The expected answer is a verbatim transcription of the lines below, beginning with the first and ending with the line that holds "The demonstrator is", without pictures.

- **PROVIDED DATA**:
++++
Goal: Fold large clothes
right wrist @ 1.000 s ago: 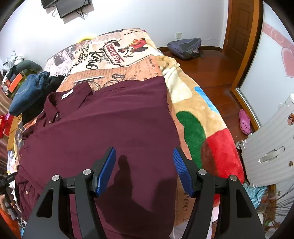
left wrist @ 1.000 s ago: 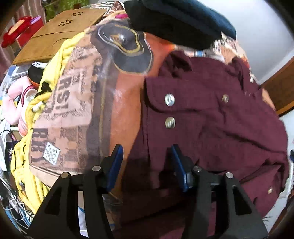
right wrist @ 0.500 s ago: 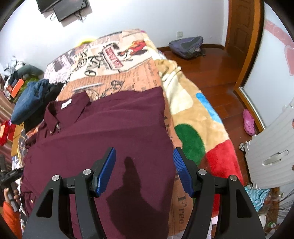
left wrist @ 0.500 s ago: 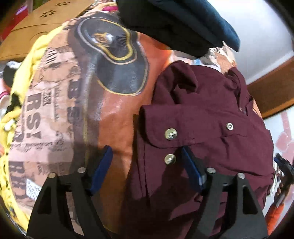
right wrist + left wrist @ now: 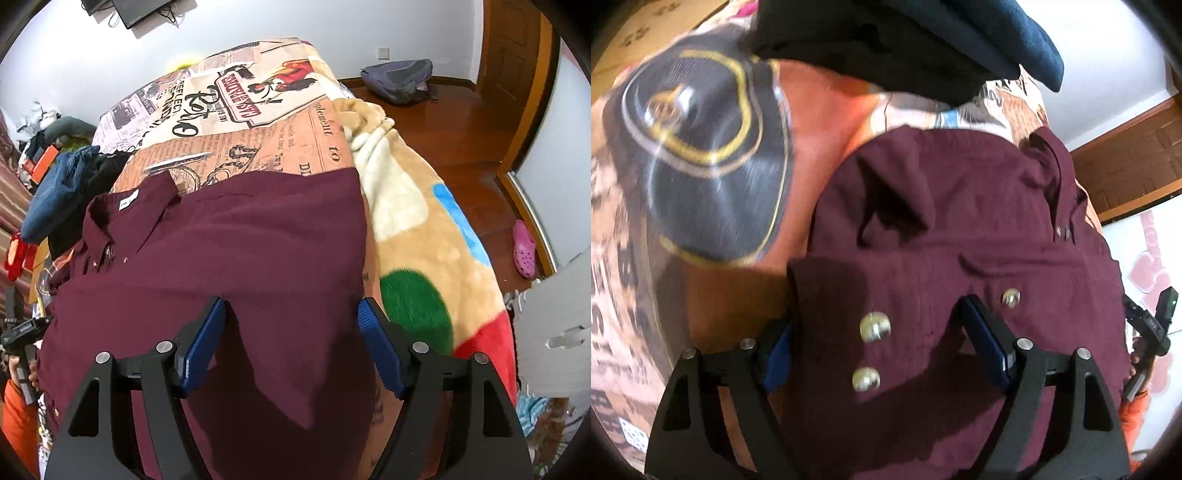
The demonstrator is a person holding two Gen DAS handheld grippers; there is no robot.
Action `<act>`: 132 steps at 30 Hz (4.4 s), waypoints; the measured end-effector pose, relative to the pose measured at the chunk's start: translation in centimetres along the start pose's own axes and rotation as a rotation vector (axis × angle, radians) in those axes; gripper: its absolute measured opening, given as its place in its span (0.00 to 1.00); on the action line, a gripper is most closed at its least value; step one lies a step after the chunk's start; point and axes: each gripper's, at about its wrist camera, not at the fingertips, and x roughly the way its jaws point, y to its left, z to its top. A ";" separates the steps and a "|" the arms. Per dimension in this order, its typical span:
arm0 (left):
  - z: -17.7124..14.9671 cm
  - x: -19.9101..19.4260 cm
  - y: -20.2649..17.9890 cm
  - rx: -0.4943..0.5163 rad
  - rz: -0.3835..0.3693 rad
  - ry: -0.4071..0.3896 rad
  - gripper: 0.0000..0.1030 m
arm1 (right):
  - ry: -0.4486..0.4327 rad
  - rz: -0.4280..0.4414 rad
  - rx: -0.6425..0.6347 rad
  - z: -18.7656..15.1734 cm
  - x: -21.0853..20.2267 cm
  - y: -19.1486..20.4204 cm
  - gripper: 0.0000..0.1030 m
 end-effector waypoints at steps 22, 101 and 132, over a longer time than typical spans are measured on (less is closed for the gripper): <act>2.2 -10.1 -3.5 0.044 0.111 -0.337 0.18 | -0.211 -0.026 -0.158 3.2 -5.5 4.4 0.09; -16.1 -8.4 -3.9 0.221 0.179 0.019 0.12 | -0.053 -0.010 -0.191 -9.3 -3.7 6.5 0.10; 6.2 -4.6 -2.0 -0.053 0.164 -0.221 0.08 | -0.117 -0.044 -0.137 10.0 4.8 7.2 0.06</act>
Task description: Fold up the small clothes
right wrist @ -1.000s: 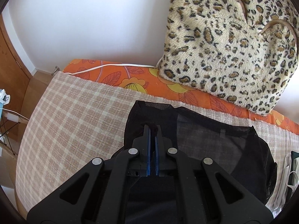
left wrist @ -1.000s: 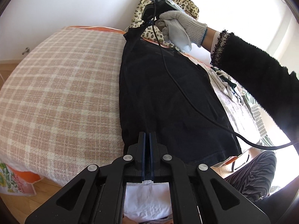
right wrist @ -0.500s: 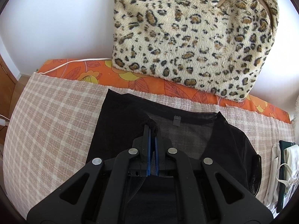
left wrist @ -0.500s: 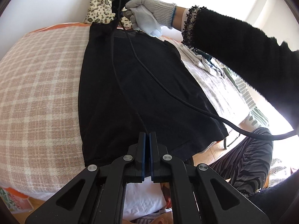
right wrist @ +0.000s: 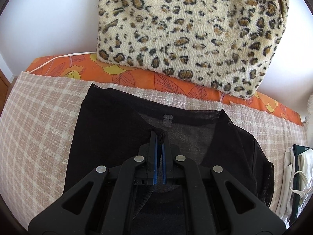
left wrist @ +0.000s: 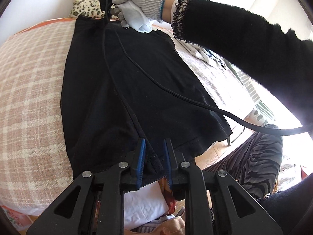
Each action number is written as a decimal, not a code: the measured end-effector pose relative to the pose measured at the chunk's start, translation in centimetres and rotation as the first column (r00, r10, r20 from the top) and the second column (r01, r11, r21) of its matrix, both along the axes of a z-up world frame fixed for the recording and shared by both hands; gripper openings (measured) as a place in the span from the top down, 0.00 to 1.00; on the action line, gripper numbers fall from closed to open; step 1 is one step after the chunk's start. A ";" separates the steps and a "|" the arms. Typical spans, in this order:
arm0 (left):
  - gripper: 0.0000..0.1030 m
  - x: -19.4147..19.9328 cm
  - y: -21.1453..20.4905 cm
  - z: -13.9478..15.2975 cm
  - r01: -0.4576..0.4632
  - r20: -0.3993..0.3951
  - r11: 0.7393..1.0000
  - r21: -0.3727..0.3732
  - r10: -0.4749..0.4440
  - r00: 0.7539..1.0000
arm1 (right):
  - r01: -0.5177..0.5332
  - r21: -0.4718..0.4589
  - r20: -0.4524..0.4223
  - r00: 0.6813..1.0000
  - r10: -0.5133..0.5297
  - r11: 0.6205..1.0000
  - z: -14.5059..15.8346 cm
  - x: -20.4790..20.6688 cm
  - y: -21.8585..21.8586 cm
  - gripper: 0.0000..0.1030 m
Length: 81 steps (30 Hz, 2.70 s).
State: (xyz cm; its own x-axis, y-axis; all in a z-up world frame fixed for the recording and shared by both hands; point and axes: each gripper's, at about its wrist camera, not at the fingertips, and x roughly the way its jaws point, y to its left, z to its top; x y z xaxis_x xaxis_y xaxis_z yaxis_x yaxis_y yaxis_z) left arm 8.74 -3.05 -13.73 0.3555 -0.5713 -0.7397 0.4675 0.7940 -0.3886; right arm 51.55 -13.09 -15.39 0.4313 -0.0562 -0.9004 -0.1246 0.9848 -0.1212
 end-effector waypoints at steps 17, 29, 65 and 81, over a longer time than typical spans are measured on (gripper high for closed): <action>0.66 -0.9 8.0 2.7 -0.233 0.127 0.973 0.005 0.230 0.965 | 0.038 0.035 0.084 0.996 -0.041 0.999 6.0 -7.4 -6.1 0.37; 0.66 -2.4 8.4 2.0 -0.264 0.142 0.961 0.077 0.251 0.957 | -0.009 0.161 0.103 0.995 -0.008 0.987 9.4 -19.7 -11.0 0.37; 0.44 -6.5 -17.7 1.0 0.239 0.284 0.936 0.258 -0.310 0.907 | 0.086 0.418 0.087 0.987 -0.134 0.905 7.8 -21.1 -30.4 0.36; 0.88 -3.5 -18.9 -1.4 0.208 0.208 0.943 0.260 -0.265 0.942 | 0.165 0.489 -0.017 0.983 -0.180 0.857 0.6 -10.3 -30.1 0.36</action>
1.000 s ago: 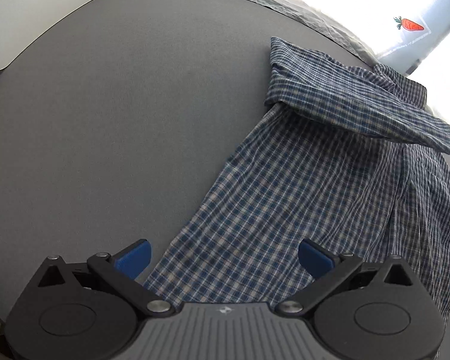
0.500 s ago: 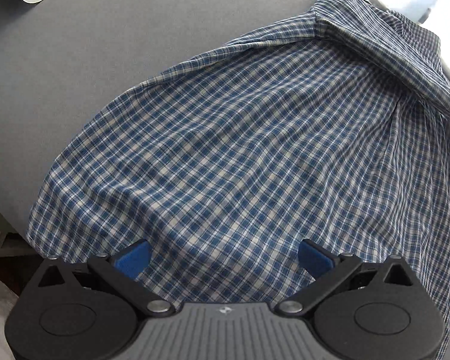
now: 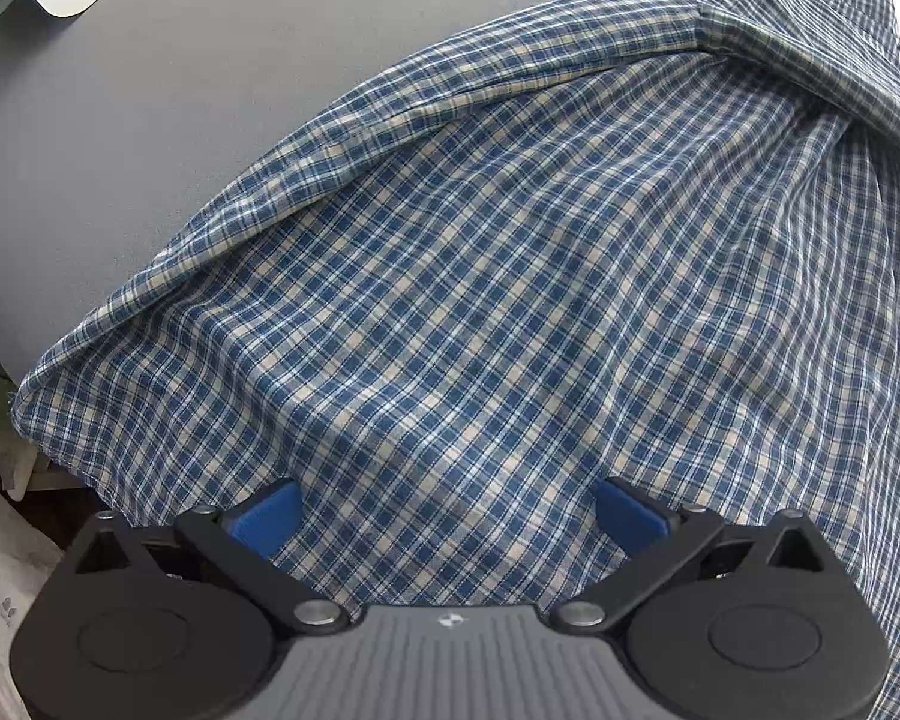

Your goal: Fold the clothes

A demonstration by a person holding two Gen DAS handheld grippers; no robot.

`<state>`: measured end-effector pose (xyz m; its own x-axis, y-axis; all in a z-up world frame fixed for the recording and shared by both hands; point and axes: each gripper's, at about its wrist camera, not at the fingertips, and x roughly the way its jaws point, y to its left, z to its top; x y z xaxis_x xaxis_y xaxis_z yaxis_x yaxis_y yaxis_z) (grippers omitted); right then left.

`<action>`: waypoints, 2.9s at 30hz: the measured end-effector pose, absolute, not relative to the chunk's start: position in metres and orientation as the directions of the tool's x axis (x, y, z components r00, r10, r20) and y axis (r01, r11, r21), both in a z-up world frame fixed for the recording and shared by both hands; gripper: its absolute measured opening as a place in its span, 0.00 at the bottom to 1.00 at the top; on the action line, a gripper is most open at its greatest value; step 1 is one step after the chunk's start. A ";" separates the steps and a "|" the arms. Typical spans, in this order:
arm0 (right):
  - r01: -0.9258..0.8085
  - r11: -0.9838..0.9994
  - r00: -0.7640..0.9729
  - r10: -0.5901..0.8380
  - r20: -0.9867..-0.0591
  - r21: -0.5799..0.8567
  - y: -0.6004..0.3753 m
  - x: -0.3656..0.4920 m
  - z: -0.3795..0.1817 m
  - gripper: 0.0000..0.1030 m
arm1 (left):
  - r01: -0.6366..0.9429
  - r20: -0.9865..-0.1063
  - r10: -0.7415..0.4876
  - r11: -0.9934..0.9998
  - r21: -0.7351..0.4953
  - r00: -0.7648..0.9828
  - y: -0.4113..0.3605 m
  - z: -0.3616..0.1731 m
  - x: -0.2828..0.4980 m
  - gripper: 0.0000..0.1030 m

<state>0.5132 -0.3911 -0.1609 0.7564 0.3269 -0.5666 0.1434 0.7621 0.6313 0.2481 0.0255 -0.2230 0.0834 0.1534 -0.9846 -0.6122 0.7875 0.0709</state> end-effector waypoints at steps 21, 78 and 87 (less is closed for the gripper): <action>0.314 0.779 0.683 0.211 -0.699 0.543 -0.431 0.493 -0.187 0.24 | -0.656 -0.989 0.112 0.755 0.019 0.100 0.041 -0.217 0.246 1.00; 0.136 0.617 0.417 0.674 -0.610 0.775 0.011 0.216 -0.216 0.32 | -0.233 -0.865 -0.189 0.917 -0.325 0.464 0.255 -0.191 0.154 1.00; 0.055 0.652 0.463 0.654 -0.598 0.756 -0.005 0.210 -0.201 0.02 | -0.223 -0.862 -0.204 0.915 -0.337 0.463 0.244 -0.193 0.161 1.00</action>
<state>0.2105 -0.0049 -0.2008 0.4631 0.6538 -0.5984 0.0554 0.6524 0.7558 0.1614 0.2439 -0.1933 0.4632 -0.2041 -0.8624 -0.2235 0.9148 -0.3365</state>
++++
- **ANSWER BELOW**:
Goal: Fold large clothes
right wrist @ 1.000 s ago: 
left wrist @ 1.000 s ago: 
right wrist @ 0.500 s ago: 
left wrist @ 0.500 s ago: 
right wrist + left wrist @ now: 
The demonstrator is a person holding two Gen DAS handheld grippers; there is no robot.

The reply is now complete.